__Task instructions__. What you return must be exactly the lines from the beginning of the material through the line containing "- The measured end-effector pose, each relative", both included, and no pictures.

__Records for processing__.
********************

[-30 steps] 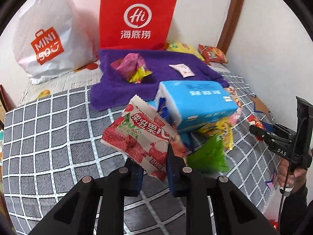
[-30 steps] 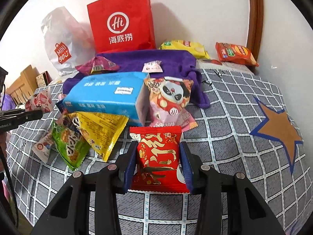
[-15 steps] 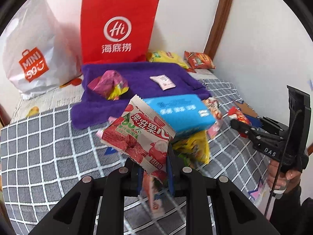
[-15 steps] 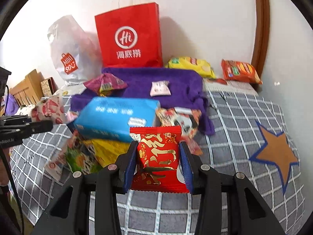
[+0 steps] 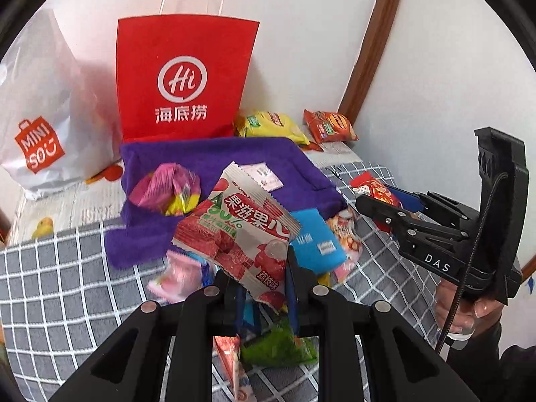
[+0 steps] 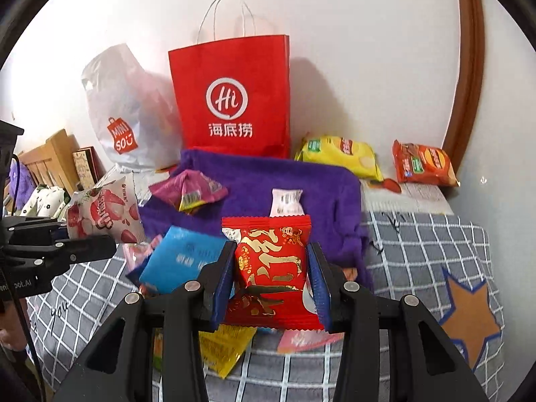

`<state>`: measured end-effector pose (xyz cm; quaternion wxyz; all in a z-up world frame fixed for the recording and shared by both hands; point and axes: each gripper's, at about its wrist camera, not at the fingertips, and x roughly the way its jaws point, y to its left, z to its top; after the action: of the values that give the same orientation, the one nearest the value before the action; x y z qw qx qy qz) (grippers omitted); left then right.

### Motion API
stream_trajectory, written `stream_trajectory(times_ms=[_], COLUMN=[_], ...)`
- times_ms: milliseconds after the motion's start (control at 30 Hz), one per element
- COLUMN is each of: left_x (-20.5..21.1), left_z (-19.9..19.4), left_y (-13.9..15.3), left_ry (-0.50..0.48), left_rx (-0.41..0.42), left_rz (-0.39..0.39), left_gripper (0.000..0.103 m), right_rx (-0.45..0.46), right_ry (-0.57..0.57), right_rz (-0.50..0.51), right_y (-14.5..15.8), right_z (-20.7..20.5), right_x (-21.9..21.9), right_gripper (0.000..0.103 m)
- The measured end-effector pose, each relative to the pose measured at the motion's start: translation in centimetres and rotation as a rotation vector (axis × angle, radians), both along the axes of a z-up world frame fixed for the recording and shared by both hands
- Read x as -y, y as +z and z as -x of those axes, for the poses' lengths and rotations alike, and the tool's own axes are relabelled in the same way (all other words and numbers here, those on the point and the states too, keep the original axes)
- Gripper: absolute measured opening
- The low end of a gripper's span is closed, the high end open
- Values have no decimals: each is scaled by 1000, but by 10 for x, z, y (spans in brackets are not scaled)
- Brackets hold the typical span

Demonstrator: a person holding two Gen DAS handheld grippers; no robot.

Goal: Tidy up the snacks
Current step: 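Carry both held packets up toward the purple towel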

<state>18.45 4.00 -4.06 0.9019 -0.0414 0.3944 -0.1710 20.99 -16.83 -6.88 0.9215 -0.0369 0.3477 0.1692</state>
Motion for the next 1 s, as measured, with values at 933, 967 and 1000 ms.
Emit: stream_trajectory(times_ms=[933,967,1000], left_x=[-22,-25,-27], left_z=[-124,-127,-128], left_y=[3,-2,-5], left_ry=[76,81,83], left_rx=[-15,-22,-28], left_rz=[35,37,41], left_gripper=[19,19,19], right_rx=[26,19,8], right_ry=[11,15,16], right_rz=[7,17,27], right_y=[16,9,3], right_z=[-131,-134,-138], right_x=[-26,-28,-28], right_gripper=[42,42,42])
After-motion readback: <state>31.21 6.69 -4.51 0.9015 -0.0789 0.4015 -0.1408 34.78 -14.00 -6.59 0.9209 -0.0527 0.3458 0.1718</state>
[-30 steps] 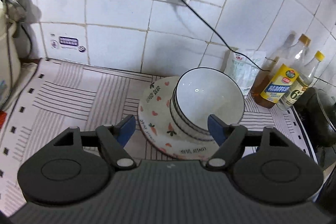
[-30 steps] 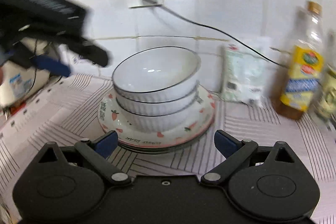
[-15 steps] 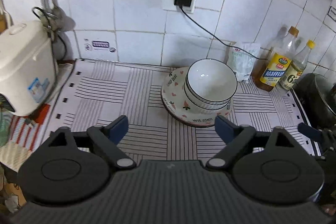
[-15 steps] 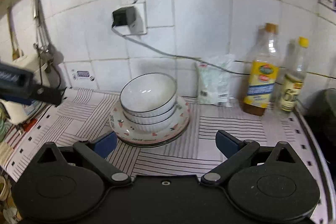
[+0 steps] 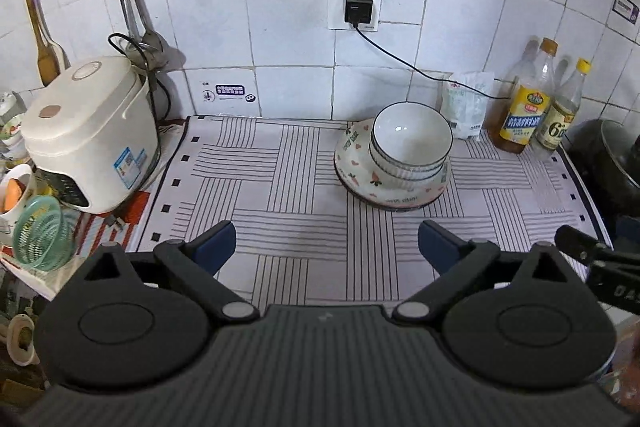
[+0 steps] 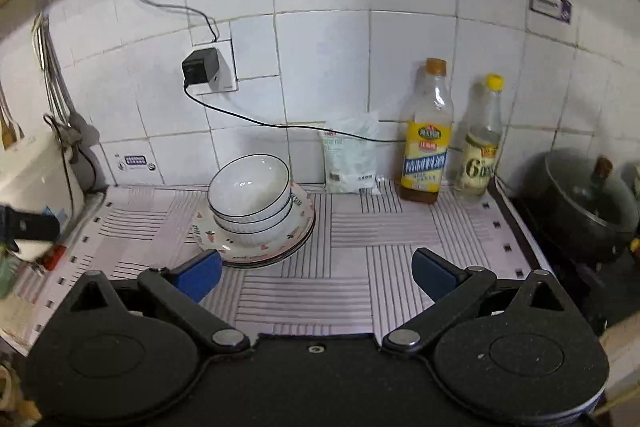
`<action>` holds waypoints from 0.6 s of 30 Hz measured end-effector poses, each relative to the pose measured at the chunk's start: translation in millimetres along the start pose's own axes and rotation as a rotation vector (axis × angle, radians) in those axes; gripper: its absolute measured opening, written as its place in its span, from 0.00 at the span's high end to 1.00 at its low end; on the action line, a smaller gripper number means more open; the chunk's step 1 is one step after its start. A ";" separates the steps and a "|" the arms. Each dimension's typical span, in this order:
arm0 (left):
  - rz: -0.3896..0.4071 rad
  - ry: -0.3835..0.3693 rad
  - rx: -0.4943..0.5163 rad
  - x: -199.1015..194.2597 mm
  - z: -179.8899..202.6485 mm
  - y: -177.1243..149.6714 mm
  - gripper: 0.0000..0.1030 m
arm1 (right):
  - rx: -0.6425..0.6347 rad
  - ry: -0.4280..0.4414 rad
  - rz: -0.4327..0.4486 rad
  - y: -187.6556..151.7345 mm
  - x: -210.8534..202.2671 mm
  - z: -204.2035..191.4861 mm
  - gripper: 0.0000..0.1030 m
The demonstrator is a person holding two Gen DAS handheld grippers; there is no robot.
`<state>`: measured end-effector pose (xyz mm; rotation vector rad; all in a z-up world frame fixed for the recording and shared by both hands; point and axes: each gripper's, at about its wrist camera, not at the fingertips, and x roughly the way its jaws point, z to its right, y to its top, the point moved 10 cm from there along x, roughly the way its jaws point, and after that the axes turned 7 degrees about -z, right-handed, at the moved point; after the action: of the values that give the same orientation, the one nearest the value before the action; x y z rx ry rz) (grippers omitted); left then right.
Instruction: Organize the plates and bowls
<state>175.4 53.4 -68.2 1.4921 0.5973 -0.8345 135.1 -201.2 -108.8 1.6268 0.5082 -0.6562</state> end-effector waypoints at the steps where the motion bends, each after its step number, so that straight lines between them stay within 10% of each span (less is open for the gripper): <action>1: 0.007 0.002 0.007 -2.4 0.0 -1.5 0.04 | 0.007 0.014 -0.011 -1.5 -4.7 -1.0 0.00; 18: -0.011 0.070 0.038 -31.1 0.5 -27.6 0.04 | -0.133 -0.005 0.009 -18.6 -58.7 -32.3 0.00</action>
<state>135.0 59.3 -60.5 1.5590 0.6456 -0.8082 83.6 -164.2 -80.2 1.5015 0.5296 -0.6068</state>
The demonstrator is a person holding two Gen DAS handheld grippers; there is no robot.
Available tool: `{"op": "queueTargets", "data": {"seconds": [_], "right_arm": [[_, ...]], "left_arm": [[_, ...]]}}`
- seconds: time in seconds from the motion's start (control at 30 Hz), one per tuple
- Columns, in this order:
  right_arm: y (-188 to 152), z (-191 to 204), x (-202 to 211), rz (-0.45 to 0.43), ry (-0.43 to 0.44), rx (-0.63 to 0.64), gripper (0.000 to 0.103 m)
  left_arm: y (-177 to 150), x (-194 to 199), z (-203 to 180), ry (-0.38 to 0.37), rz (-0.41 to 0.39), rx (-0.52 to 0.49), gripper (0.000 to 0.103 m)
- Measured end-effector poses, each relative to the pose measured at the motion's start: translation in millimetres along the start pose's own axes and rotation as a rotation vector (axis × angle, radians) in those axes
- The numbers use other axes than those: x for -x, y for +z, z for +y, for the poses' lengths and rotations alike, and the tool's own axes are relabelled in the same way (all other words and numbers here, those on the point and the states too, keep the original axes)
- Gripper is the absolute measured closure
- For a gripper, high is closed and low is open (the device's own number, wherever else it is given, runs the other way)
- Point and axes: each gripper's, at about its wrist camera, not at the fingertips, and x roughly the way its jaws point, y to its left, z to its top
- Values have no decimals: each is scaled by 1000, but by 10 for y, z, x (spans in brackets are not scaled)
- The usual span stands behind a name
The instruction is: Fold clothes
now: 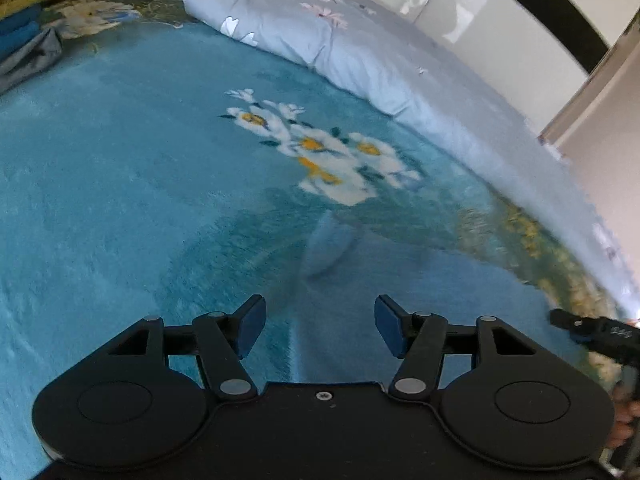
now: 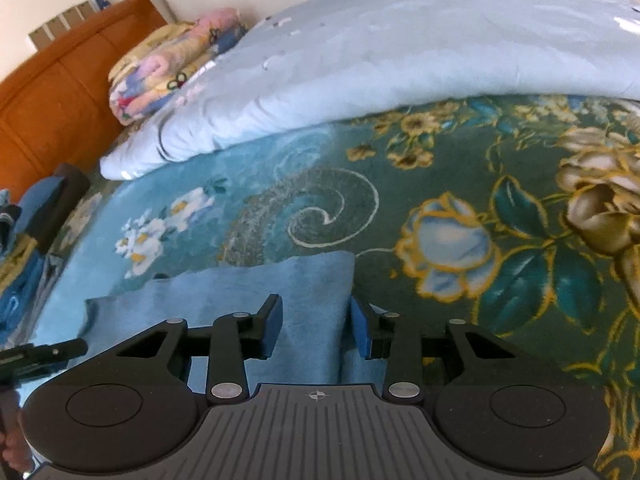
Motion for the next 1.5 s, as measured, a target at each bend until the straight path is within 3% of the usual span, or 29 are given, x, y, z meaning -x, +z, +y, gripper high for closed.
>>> {"op": "queueTargets", "data": {"seconds": [0.1, 0.23, 0.33, 0.4, 0.47, 0.53, 0.67, 0.83, 0.9, 1.1, 1.2, 1.33, 1.4, 1.47, 1.5], "right_arm": [[21, -48, -43, 7, -19, -6, 73], [46, -160, -54, 10, 19, -78, 70], [50, -175, -39, 6, 52, -91, 72], [45, -184, -3, -9, 114, -123, 77], [32, -176, 20, -15, 157, -143, 89], [20, -141, 50, -26, 160, -132, 96], [-5, -76, 186, -77, 130, -92, 100], [-2, -97, 657, -240, 148, -128, 100], [19, -79, 806, -290, 118, -103, 101], [50, -248, 531, -204, 28, -133, 101], [-14, -306, 404, -171, 4, -180, 101], [-40, -345, 541, -192, 63, -213, 100], [-78, -358, 683, -191, 94, -201, 92], [-144, -370, 770, -156, 127, -173, 62], [-215, -383, 799, -135, 143, -156, 61]], "left_arm": [[29, -72, -16, -10, -6, -34, 48], [84, -119, 35, -51, -27, 16, 54], [102, -138, 59, -60, -40, 47, 78], [97, -122, 68, -61, -54, 53, 89], [94, -94, 71, -55, -74, 57, 94], [105, -44, 75, -52, -87, 64, 98], [154, 75, 63, -88, -114, 78, 102], [263, 226, -25, -177, -173, 99, 102], [322, 227, -77, -193, -186, 105, 102], [237, -192, -170, -51, -57, 43, 101], [196, -220, -110, -39, -48, 67, 101], [250, 14, -81, -33, -109, 71, 94], [263, 199, -133, -29, -150, 56, 80], [190, 349, -210, -68, -183, 55, 77], [149, 423, -251, -90, -199, 54, 77]]}}
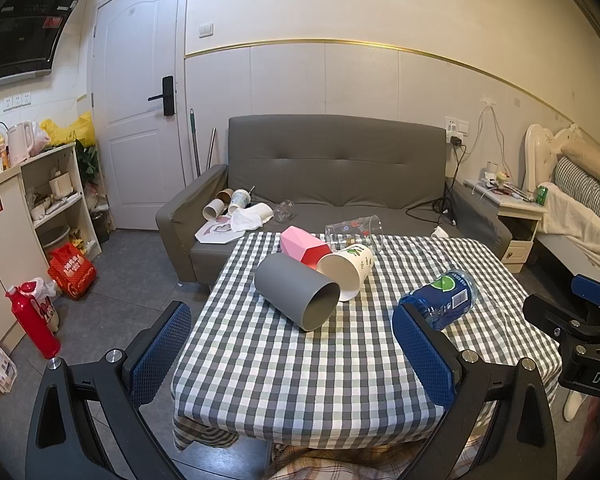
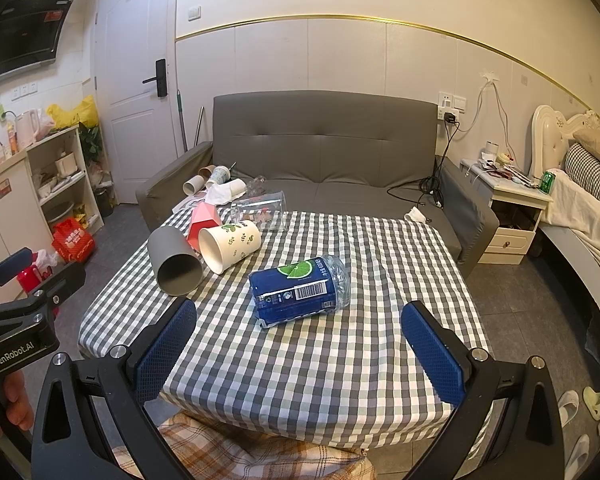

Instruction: Flip cup upside down

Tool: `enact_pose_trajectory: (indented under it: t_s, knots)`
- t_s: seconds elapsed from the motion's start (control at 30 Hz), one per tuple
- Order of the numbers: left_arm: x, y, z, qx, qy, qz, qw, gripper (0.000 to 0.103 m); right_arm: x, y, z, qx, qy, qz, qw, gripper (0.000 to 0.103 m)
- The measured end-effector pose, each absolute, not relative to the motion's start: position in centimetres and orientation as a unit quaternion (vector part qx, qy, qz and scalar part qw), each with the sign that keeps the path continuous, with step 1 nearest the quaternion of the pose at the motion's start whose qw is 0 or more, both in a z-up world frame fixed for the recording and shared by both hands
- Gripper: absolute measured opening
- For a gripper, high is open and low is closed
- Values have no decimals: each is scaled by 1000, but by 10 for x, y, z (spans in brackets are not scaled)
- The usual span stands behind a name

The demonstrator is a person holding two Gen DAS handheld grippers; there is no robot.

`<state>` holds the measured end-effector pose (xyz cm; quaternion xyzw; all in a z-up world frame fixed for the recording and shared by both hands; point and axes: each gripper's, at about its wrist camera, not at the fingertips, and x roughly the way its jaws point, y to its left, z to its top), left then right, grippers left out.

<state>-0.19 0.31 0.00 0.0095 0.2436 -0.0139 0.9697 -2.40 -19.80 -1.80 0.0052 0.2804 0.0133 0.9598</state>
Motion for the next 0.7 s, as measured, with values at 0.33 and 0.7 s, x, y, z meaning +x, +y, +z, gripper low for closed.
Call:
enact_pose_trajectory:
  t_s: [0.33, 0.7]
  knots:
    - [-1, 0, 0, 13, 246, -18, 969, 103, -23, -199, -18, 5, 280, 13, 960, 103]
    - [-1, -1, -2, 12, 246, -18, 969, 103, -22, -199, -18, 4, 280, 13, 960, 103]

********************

__Task output__.
[-30 steps] 
[-30 steps] 
[-15 steps] 
[-15 steps] 
[+0 steps] 
[+0 steps] 

`<state>`: measured end-effector pose (xyz cm; quaternion wxyz; all in a z-up world frame fixed for the recording and shared by both hands; point and axes: each gripper's, at about its wrist camera, not at the fingertips, and x roughly the way its jaws point, y to its left, z to its top; after the action: of the values that give the same orientation, the one nearest the value before the action; x y z qw qx qy qz) (grippers omitted); left then right.

### Motion API
stream_trajectory, written `stream_trajectory(times_ms=[_], COLUMN=[_], ...)`
- times_ms: milliseconds after the motion's start (control at 30 Hz), one per element
- COLUMN is each of: left_x (-20.5..21.1), left_z (-19.9..19.4), left_y (-13.9..15.3), left_ry (-0.50..0.48), left_rx (-0.41..0.42), left_rz (-0.39..0.39), left_gripper (0.000..0.103 m), right_rx (-0.45..0.46), right_ry (-0.57..0.57), right_rz (-0.50..0.51), right_y (-14.5..15.8), right_z (-20.7..20.5), right_x (-21.9..21.9), right_gripper (0.000..0.103 m)
- The measured end-effector pose, each relative to the pose measured at the motion's start: translation in centimetres and rotation as a rotation vector (axis × angle, radians), both along the axes of a z-up world frame fixed for the recording and shared by both hands

No additional output is needed.